The stereotypical drivel to which she refers, which one can now find in every nook and cranny of the media, is "the equivalent of the slightly out-of-date baby formula that, through some regrettable corporate error, gets shipped to third-world countries." Oh man, this really gets me. Are we not women? Nope, we are underdeveloped and troubled lands, ignorant of the tainted nourishment being foisted upon us by corporate superpowers. If I only had a brain ...
I don't know about you, but I know when I'm being exploited, manipulated and demeaned. At least the crap that Prose refers to is plainly labeled. What do you do when, say, Oxygen cable claims as its "single purpose" to be "releasing the energy of women to do great things"? Run like hell in the other direction? Deride the whole endeavor with friends? Check it out with the knowledge that you can see these things without buying something against your will? Not so benign and unabashed is Prose's diatribe against media content that corrupts the fragile and empty female mind. Given the article's context and rich vocabulary, it even sounds good for about five minutes, what with the references to feminists and whatnot.
But then the essay devolves into a lecture that reduces women to creatures less discerning than house pets. And that hurts. Of course, the part about what women should be watching on TV and reading is kind of funny and we get some important insights into Prose's taste. It's a Prose-based "What's Hot, What's Not" kind of thing. "The Sopranos," for instance, is OK because you might learn something from it. "Providence" is not OK because it is "pure fantasy" and, God help NBC, it is not Prose's fantasy. "The Sopranos," says Prose, is not women's culture. "Providence," she says, is "a women's series."
And this isn't just about semantics. "Though no one will admit it," says Prose, "the prevailing wisdom is that women are stupid and narcissistic and desire childish, mindless entertainment." Well, it certainly is the prevailing wisdom at Prose's house. If she thought women were smart, independent and clever, she wouldn't have to worry so much about their welfare in the face of substandard media choices.
I can't argue with Prose about the junk out there. My job, and hers, is to offer an alternative. But whatever happened to a woman's right to choose? Is it really necessary to waste our time attempting to change people's minds about what women want when we could be actively seeking it, supporting it and getting on with our lives?
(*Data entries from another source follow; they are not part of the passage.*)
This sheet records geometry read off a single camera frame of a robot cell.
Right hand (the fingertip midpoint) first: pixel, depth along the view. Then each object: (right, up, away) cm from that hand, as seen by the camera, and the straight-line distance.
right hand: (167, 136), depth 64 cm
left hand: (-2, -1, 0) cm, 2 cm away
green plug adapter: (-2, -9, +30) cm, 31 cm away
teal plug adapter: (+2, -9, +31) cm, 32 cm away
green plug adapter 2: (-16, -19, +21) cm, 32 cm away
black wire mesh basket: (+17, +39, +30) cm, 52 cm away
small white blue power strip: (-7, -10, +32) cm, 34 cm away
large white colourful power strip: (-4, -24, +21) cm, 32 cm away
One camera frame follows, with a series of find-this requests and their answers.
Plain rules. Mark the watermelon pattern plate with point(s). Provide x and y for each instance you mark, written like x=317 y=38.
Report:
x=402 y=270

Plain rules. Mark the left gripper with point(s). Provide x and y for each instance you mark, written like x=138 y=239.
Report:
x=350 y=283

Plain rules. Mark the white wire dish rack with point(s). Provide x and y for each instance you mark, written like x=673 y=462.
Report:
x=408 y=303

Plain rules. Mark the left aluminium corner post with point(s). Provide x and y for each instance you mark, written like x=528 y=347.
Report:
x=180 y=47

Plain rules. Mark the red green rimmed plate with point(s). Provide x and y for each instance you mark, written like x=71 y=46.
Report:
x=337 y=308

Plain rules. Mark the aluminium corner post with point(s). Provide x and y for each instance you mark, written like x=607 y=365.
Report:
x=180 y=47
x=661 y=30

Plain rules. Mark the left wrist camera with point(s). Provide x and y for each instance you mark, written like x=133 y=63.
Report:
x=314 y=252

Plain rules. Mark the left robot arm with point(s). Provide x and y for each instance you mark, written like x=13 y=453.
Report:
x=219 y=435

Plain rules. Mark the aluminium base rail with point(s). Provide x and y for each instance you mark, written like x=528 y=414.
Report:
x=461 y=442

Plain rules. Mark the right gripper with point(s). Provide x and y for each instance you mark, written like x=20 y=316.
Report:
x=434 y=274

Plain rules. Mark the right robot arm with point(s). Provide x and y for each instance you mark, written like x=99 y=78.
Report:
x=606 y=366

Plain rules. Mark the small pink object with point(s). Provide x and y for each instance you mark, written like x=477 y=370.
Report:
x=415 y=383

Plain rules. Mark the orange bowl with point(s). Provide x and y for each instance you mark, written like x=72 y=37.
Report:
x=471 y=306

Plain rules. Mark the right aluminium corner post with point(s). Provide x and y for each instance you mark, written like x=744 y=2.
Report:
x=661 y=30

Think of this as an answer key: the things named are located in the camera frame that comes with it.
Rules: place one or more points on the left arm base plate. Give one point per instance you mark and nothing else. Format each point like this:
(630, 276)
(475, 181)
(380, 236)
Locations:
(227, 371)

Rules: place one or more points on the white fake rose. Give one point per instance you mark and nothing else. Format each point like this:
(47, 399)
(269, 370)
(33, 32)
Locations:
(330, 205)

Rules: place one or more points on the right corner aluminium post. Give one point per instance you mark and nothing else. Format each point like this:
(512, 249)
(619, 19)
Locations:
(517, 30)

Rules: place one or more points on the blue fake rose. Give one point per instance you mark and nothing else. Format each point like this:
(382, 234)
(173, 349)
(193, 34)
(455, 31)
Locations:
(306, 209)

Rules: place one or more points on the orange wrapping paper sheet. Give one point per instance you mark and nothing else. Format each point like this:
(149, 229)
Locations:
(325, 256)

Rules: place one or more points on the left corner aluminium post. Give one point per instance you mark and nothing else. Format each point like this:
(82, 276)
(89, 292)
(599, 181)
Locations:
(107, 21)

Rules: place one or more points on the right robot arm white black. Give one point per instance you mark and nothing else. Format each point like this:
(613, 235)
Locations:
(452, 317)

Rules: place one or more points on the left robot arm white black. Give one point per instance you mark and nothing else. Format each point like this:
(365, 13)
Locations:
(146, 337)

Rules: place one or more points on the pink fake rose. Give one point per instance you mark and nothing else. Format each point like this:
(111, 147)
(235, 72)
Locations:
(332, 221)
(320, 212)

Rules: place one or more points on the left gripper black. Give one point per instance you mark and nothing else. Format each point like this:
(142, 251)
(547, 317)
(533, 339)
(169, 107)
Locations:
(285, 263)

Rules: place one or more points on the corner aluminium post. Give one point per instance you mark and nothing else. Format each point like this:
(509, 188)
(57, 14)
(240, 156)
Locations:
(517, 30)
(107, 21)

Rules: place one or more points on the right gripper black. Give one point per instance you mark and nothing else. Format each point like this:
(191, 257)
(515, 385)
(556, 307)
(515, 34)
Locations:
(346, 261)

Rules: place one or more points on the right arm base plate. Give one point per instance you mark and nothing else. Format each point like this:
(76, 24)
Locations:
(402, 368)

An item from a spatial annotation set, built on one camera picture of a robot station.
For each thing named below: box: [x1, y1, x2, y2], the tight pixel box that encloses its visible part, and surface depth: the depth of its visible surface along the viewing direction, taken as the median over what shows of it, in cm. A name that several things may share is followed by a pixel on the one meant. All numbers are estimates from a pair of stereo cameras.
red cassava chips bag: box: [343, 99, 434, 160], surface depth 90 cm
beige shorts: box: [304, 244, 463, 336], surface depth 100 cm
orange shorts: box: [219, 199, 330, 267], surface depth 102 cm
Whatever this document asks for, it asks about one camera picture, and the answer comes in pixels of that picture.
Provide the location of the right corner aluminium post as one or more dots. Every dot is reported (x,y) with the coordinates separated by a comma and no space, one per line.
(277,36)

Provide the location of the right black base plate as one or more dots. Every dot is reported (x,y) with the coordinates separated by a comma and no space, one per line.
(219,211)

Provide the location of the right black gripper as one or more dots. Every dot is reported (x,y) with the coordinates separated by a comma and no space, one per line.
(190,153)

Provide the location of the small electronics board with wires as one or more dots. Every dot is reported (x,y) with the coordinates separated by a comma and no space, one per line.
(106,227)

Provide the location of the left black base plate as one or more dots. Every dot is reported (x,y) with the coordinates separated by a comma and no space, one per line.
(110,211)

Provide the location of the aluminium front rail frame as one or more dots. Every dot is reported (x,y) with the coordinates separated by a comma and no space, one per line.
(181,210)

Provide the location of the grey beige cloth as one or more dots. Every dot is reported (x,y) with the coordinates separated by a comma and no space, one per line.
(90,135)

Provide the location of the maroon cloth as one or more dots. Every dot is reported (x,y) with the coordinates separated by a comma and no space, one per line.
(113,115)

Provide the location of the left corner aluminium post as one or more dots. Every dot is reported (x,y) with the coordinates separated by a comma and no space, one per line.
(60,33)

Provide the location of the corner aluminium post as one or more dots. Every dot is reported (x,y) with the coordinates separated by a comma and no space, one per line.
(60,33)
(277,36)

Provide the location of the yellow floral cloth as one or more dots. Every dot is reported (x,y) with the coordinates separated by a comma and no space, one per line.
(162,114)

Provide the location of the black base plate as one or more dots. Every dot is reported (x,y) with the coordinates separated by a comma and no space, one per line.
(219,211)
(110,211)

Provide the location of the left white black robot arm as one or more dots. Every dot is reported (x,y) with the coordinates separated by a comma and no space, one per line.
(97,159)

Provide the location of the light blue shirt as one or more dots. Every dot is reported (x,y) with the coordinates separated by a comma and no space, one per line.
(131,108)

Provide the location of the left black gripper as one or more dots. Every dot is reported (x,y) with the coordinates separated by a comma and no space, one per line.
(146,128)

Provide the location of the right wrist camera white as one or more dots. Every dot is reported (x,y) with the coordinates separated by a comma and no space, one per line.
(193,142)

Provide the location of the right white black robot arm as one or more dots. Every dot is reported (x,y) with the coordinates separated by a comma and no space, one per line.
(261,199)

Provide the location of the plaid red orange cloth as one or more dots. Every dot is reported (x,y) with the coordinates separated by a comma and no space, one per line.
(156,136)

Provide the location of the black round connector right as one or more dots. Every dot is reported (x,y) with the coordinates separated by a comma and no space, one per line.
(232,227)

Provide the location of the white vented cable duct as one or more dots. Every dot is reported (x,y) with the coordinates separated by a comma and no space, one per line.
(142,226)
Yeah, yeah, yeah, I agree that it is important to ask the big questions -- "queries that might actually affect women's lives," as Prose says. But we're never going to do that just because Prose thinks we should, just like we're never going to watch "A Wedding Story" on the Learning Channel or buy lipstick because SmartGirl.com or Oxygen thinks it would be fantastic if we did.
Maybe Prose just needs to be reassured. We women are going to be OK. We are not dippy vessels in need of retail therapy. We will not be drawn like zombies to cheesy and demeaning purveyors of "women's culture." If Oprah jumps off a bridge, we are not going to jump off a bridge.
If we do, Francine, you may banish us from the realm.